Archive for March, 2011

A New Era of Investing and Money Management

Saturday, March 19th, 2011

We are now in a New Era of Investing and Money Management

Every day, there are more and more products, services and companies pushing the idea that you should be your own financial advisor. 

Do-it-yourself brokerages like Scottrade, TD Ameritrade and E*Trade lure you to “discover how millions of customers are taking control of their future with one of the most powerful investing and trading machines” (an actual quote from the E*Trade website).

Such marketing tactics – while great for corporate profits – are often dangerous because they make us feel like we should all be managing our own money and investments.

Let’s step back a minute.  Financial advisors and asset managers dedicate their entire careers, and often lives, to managing investments and financial plans for their clients. 

How would you feel if your money was being managed by someone who “moonlights” as a financial advisor, finding time apart from their day job to look after your finances and retirement?

Probably the same way you’d feel if it were suddenly your responsibility to manage all your personal investments, savings, and retirement funds. 

So don’t be fooled by brokerages and research services claiming that you can instantly become your own professional, market-outperforming financial advisor; be realistic about the time, training and especially experience necessary to securely and effectively manage your assets. 

Best wishes in your search to find the right financial advisor for you.

It is recommended to choose 2-3 financial advisors to contact before you select one to work with.  This will allow you to see the various expertise each advisor has and give you choices to base this very important decision on. 

This decision will most likely be one of your major ‘partnering’ decisions in your business life…

We hope you have a great weekend.  The AllFinancialAdvisors.com team.

Financial Advisors VS. Insurance Agents

Wednesday, March 16th, 2011

The Differences Between Financial Advisors and Insurance Agents

 
There is an ongoing debate in the securities industry about the extent to which insurance agents are qualified (and should be sought out) to provide investment advice.

Because of products like annuities – which are financial products that accept investors’ money in exchange for securing a steady future (or immediate) cash flow, and are often used for retirement saving – fast-talking insurance agents have been known to blur the lines between financial advisory and insurance.

While annuities can be an excellent addition to any investor’s retirement plan, let’s face it – insurance is a business driven by sales commissions.  Insurance agents are definitely NOT financial advisors. 

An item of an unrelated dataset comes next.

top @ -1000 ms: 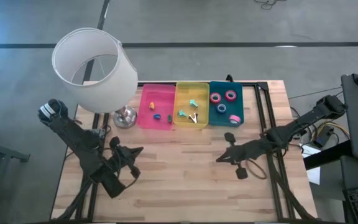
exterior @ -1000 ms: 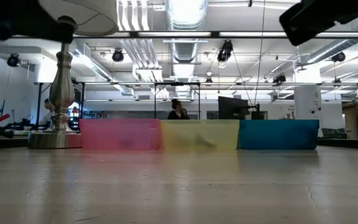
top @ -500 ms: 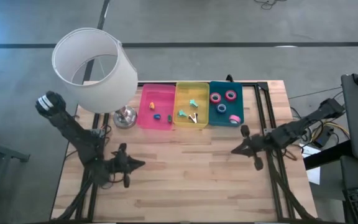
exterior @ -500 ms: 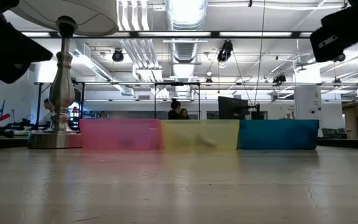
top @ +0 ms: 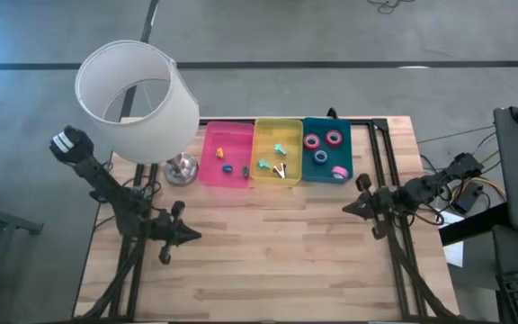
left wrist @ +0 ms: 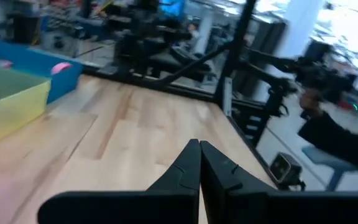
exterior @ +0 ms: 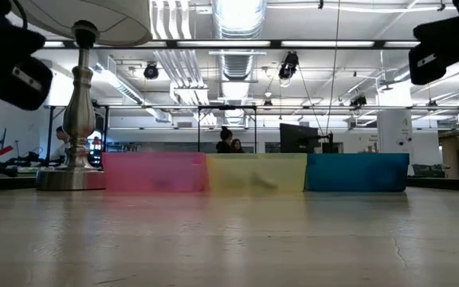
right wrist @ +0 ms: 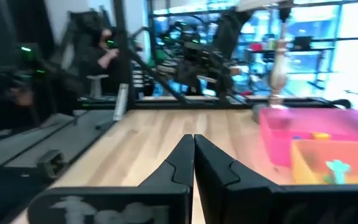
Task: Pick and place Stapler, Stapler remover, tape
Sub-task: Return to Home Position
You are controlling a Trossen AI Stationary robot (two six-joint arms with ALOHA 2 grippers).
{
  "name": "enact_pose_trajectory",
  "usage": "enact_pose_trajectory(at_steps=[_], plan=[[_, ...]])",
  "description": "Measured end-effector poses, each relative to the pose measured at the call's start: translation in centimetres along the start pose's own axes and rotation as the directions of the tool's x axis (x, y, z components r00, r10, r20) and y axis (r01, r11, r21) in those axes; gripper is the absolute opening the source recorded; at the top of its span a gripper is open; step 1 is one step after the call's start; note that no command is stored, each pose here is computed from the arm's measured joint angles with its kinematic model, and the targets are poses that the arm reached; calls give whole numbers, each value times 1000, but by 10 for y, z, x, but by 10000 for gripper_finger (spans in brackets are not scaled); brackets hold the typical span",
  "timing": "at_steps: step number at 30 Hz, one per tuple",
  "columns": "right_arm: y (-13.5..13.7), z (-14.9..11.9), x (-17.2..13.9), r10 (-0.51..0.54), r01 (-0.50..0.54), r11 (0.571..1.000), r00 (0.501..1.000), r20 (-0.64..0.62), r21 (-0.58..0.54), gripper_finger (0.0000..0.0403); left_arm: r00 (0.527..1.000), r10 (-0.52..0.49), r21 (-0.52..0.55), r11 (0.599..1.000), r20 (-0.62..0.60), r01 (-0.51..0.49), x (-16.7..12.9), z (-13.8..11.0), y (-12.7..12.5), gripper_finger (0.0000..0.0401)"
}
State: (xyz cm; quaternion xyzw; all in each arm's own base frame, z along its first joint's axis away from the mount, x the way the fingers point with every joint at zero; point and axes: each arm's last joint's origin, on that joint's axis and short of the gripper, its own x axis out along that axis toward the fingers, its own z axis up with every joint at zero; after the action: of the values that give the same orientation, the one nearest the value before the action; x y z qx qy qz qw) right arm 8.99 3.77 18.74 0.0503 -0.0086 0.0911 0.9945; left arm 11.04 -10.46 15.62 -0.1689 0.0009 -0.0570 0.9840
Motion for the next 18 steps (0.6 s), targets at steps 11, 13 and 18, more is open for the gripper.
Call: enact_pose_trajectory(at_steps=[11,13,18], plan=[[-2,1,-2,-45,42,998,997,-61,-51,8,993,-102,229,970,62,85,19,24,13,1],[-2,4,-3,-44,40,996,997,-55,-79,8,994,-92,239,968,61,75,22,26,21,1],[-2,2,-3,-46,35,988,996,-72,-147,8,995,-73,246,968,66,55,25,30,45,1]])
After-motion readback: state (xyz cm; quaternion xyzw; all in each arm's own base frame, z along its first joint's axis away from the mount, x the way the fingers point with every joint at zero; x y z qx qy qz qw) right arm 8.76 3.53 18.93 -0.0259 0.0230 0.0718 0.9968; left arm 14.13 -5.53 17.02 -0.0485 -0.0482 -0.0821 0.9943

Insurance agents will often tout and/or promote the insurance products that charge the highest fees and generate the greatest sales commissions – NOT products that an independent advisor would likely recommended, especially if those financial advisors are bound by a fiduciary duty and are seeking the best interest of their clients.

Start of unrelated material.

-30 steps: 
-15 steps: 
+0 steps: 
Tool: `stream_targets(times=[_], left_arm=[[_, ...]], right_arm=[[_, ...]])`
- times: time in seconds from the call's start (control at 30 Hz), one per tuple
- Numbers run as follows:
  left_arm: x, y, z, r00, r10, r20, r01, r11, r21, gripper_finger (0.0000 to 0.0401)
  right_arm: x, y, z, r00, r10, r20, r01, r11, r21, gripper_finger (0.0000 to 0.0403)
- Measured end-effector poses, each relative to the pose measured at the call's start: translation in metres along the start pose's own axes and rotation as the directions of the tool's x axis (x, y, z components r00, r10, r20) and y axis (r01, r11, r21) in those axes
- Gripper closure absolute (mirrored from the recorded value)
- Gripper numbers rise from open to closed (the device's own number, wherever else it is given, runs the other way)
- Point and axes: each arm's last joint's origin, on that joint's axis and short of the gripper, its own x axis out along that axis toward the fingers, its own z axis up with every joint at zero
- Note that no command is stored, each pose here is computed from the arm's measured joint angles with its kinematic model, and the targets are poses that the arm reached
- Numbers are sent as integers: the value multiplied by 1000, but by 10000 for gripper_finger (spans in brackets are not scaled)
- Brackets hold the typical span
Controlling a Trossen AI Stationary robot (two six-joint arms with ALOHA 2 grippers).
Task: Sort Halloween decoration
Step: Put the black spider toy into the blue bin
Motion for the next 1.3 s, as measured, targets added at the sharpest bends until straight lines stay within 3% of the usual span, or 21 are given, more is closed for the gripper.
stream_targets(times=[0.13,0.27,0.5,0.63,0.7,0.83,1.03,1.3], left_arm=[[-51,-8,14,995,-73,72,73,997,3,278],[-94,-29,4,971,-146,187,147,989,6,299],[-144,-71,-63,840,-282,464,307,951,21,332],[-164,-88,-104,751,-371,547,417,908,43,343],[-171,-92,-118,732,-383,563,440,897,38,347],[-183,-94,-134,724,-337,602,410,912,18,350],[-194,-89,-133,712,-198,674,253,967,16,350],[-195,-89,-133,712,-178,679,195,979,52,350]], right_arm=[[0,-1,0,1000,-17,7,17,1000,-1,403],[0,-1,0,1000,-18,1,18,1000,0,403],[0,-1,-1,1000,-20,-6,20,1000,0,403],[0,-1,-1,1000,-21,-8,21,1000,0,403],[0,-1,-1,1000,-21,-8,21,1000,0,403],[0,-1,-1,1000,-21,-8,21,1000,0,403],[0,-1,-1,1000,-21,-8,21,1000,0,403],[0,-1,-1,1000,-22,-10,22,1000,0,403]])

So when making your retirement decisions, or if you’re considering purchasing an annuity product, we recommend you work with independent financial advisors whose primary goal is to protect and grow your wealth.

While insurance or annuities may be a part of your financial plan or investment portfolio, your finances and retirement planning should not be left to an insurance salesman.

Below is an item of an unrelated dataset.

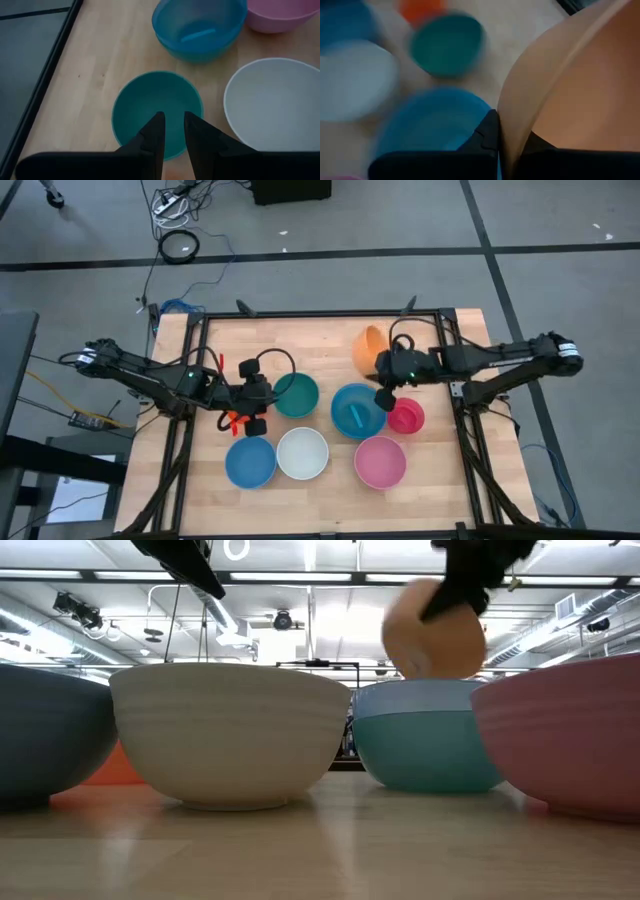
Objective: Nest bowls inside each other
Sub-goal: Stack the orange bowl on top of the light blue bowl
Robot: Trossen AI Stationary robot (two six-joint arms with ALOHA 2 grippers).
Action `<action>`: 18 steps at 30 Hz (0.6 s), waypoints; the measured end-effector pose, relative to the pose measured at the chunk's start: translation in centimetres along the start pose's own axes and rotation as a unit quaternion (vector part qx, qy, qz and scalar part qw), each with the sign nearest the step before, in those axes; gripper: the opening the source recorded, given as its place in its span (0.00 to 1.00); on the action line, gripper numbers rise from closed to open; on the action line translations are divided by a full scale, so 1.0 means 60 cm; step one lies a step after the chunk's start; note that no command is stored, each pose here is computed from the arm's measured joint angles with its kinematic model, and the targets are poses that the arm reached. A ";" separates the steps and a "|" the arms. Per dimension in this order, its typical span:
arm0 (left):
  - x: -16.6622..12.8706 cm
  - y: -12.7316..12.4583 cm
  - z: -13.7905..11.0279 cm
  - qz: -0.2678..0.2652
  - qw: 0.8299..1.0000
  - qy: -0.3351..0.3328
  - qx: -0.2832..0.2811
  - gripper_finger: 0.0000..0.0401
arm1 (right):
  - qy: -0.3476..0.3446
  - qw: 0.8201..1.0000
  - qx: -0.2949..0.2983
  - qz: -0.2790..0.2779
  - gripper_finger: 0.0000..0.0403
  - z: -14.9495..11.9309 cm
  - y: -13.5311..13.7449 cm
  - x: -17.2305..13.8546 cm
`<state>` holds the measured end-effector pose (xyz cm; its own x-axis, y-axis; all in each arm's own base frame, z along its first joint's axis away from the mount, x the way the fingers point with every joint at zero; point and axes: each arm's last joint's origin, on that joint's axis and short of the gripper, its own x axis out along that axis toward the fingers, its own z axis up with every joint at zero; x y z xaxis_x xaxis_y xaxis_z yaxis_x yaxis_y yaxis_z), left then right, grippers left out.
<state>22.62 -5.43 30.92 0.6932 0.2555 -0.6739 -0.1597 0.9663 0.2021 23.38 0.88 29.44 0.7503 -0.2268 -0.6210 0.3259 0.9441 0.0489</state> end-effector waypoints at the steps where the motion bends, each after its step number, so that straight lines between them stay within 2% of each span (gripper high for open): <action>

In addition to investment expertise, and ideally objective advice, financial advisors will be able to advise you on the most appropriate insurance or annuity products, and can often provide insight regarding those products that are safest and have the lowest fees.

We also recommend choosing 2-3 financial advisors to interview before selecting one to work with.  This will allow you to see the various expertise each advisor has and give you choices to base this very important decision on.  A decision that will most likely be one of the major ‘partnering’ decisions in your retirement years… 

We hope this helps!  Thanks.  The AllFinancialAdvisors.com team.

Financial Planning: How / When To Get Started

Sunday, March 6th, 2011

Getting Started and Taking a Step Back: Financial Planning

In our world of ubiquitous financial information, it is easy to get caught up in short-term trends when thinking about our money:
* What are the hottest stocks?
* Which mutual fund managers have the best performance this year?
* What is Jim Cramer telling me to sell today?
* What is Suze Orman telling me to do this week?

However, turning your hard-earned cash into more cash is only the tip of the iceberg. 

Knowing how to manage and budget your spending, income and saving is crucial, and in the long run trumps returns of any size.  This is where financial planning comes in. 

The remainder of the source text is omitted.